### Requirement
Only the lines from the one with "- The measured" through the last belong in the output; print them exactly as given below.
[Dataset extract — start]
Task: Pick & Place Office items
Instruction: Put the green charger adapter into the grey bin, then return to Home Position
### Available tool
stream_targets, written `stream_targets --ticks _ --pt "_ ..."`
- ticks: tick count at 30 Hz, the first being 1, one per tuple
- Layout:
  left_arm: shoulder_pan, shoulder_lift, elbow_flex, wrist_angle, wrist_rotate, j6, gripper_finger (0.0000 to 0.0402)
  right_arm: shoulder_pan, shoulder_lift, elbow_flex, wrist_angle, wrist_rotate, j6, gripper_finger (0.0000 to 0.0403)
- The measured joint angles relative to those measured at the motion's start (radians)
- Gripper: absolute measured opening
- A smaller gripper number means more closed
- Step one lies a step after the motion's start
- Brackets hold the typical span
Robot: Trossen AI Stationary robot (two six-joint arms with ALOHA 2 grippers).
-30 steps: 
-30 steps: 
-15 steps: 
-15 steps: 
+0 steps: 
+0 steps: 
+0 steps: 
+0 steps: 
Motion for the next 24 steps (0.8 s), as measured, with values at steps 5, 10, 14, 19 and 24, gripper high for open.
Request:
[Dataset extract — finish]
### Response to this task
- The measured joint angles relative to those measured at the motion's start (radians)
- Gripper: absolute measured opening
- A smaller gripper number means more closed
- Step one lies a step after the motion's start
- Brackets hold the typical span
Robot: Trossen AI Stationary robot (two six-joint arms with ALOHA 2 grippers).
-30 steps: 
-30 steps: 
-15 steps: 
-15 steps: 
+0 steps: 
+0 steps: 
+0 steps: 
+0 steps: 
Motion for the next 24 steps (0.8 s), as measured, with values at steps 5, 10, 14, 19 and 24, gripper high for open.
Request:

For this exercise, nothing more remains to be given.